I’m not sure there’s been a culture change because I’m not convinced that there was necessarily anything that broken.
I think with the codification of directors duties in the Companies Act 2006, all directors stopped and thought again about how to be good directors and to promote the success of their company for their benefit of the members as a whole.
I’m not as convinced as perhaps some of our national press are that short-termism is such a problem.
If you look at the way a lot of directors remuneration packages for example are structured, there are longer term incentives and share schemes that require them to actually invest some time and effort going forward in their businesses.
There is a risk for directors personally that they could be found liable personally for their company's liabilities.

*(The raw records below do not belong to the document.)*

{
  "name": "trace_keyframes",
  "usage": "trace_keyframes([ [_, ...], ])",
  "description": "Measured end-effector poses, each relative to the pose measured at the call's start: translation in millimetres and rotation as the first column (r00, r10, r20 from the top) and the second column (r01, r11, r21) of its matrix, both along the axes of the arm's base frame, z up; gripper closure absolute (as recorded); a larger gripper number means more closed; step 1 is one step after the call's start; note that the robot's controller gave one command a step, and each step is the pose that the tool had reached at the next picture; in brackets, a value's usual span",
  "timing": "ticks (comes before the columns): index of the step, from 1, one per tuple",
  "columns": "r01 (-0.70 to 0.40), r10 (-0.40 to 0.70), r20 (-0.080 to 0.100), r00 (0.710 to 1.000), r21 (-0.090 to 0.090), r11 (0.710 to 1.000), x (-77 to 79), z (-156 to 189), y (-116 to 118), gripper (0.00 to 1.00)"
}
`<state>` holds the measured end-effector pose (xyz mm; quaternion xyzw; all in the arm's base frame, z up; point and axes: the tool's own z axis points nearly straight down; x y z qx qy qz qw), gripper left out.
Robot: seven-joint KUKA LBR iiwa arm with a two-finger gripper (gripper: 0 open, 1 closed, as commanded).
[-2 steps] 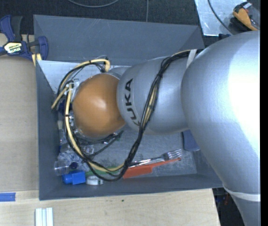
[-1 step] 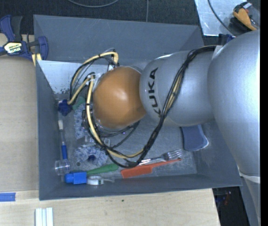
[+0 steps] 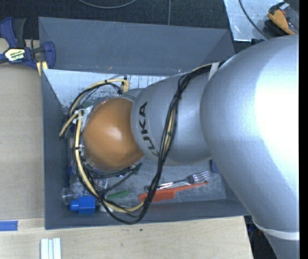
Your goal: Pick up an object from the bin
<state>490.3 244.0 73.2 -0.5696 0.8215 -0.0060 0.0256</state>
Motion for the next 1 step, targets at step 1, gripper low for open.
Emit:
trace_keyframes([
  [1,-0.072,0.072,0.003,0.997,0.001,0.997,9.6,-0.7,-4.2,1.0],
])
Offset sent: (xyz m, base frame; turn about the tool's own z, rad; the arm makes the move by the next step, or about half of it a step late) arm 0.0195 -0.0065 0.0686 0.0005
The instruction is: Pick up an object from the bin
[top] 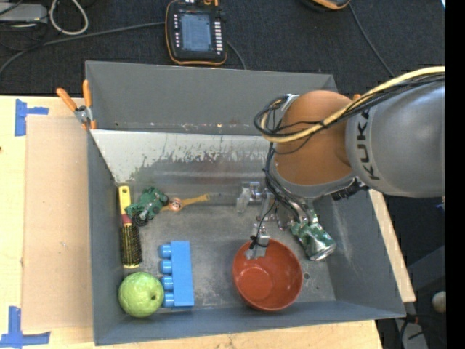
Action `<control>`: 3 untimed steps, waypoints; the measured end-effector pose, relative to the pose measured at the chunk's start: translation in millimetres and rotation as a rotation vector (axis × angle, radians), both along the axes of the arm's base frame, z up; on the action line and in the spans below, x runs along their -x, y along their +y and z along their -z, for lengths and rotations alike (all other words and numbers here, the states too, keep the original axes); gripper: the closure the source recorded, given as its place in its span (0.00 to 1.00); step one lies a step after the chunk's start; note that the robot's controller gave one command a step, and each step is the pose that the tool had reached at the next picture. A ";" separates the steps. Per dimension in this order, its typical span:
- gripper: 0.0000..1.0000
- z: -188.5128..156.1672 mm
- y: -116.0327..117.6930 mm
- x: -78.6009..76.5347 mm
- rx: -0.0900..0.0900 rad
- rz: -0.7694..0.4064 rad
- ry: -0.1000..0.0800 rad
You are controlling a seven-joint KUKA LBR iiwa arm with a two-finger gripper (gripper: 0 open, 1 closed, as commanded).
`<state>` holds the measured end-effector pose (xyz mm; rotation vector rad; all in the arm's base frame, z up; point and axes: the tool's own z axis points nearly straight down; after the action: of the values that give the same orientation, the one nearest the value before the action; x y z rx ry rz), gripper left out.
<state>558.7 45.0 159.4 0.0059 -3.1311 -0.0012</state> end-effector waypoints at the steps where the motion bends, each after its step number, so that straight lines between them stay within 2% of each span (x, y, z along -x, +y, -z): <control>1: 0.00 -4.4 -0.4 -1.8 0.000 0.002 -0.008; 2: 0.00 89.7 -28.2 51.7 -0.007 -0.548 -0.003; 3: 0.00 31.1 -35.7 52.8 -0.003 -0.579 -0.013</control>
Offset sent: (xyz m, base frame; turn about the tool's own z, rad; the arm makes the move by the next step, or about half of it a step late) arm -0.0516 -0.0290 -0.0894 -0.5560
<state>505.9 9.3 128.2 0.9037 -3.0113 -0.0014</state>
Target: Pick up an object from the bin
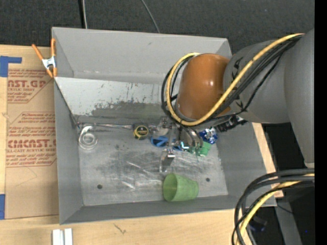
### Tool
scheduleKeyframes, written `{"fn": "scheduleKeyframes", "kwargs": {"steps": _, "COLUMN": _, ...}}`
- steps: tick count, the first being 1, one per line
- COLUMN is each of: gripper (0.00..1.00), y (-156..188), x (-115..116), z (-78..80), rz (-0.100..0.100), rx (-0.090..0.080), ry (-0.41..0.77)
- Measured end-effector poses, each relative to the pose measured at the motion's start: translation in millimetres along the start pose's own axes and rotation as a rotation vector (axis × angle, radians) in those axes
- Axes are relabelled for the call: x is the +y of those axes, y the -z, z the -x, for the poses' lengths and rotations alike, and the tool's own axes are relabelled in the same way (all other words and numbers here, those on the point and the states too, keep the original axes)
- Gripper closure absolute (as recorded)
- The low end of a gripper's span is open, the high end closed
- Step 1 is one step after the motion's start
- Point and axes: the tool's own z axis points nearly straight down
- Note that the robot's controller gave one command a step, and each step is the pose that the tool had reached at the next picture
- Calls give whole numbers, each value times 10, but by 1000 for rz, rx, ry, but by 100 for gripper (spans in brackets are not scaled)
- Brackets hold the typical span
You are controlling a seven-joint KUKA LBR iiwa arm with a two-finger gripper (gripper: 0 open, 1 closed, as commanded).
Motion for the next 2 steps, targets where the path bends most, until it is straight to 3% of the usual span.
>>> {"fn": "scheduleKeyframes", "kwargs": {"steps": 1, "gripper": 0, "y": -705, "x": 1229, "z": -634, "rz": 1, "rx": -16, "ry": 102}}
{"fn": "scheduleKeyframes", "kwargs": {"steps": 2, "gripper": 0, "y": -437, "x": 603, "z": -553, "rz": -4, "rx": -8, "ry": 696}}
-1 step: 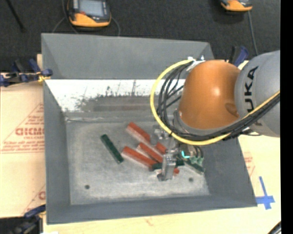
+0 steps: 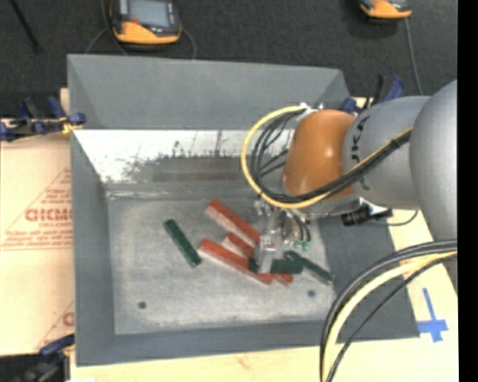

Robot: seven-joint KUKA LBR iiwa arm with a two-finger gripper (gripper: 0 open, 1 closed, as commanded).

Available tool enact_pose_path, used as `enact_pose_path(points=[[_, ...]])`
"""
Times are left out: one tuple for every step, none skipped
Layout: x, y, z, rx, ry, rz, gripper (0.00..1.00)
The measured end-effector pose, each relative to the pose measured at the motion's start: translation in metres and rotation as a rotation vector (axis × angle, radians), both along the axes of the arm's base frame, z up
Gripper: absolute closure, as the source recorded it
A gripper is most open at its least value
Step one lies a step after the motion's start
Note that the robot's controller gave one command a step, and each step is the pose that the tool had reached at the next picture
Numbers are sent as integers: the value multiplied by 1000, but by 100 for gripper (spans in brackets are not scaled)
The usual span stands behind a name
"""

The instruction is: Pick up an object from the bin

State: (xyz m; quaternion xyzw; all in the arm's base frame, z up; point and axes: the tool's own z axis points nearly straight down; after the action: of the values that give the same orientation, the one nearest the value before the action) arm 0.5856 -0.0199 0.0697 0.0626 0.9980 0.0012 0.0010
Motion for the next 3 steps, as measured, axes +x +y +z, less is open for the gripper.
enact_pose_path(points=[[-16, 32, 1, -1, 2, -123, 0], [-14, 31, 2, -2, -1, -124, 0], [-13, 30, 3, -1, -2, -124, 0]])
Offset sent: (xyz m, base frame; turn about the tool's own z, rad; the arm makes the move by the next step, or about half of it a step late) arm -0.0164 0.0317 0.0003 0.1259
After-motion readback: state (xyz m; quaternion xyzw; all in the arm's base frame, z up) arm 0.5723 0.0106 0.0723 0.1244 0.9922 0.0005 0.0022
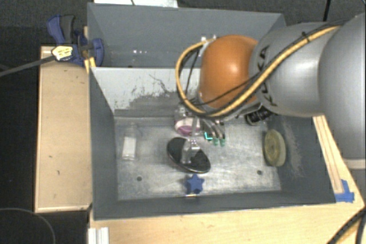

Many directors aren’t aware of that. If they carry on trading in business beyond the point that they know or ought to know that it's not going to avoid insolvency, then a subsequently appointed liquidator could apply to court to have them found personally liable.
That is a big risk for directors and one that not many are aware of. Another thing for directors to watch out for when they have businesses that are in financial difficulty is the question of preferences.
So for example if they have given a personal guarantee to a bank, and they arrange, in the period leading up to the appointment of a liquidator or administrator for that loan to be repaid, so to take away their personal guarantee liability, then that's something that can be overturned by the liquidator of the company subsequently.
So they're not avoiding that liability. That also applies to director's loans account, if they have taken loans from the company... sorry if they have given loans to the company and either arranged for those to be repaid just before the company goes into liquidation or administration, then that's a transaction that can be overturned by the liquidator or administrator.
So that also applies where directors have given loans to their companies and in the period leading up to the company going into some form of insolvency process, whether that's administration or liquidation, they arrange for those loans to be repaid by the company to themselves. That's a transaction that a subsequently appointed liquidator would certainly seek to return and would be successful in doing so.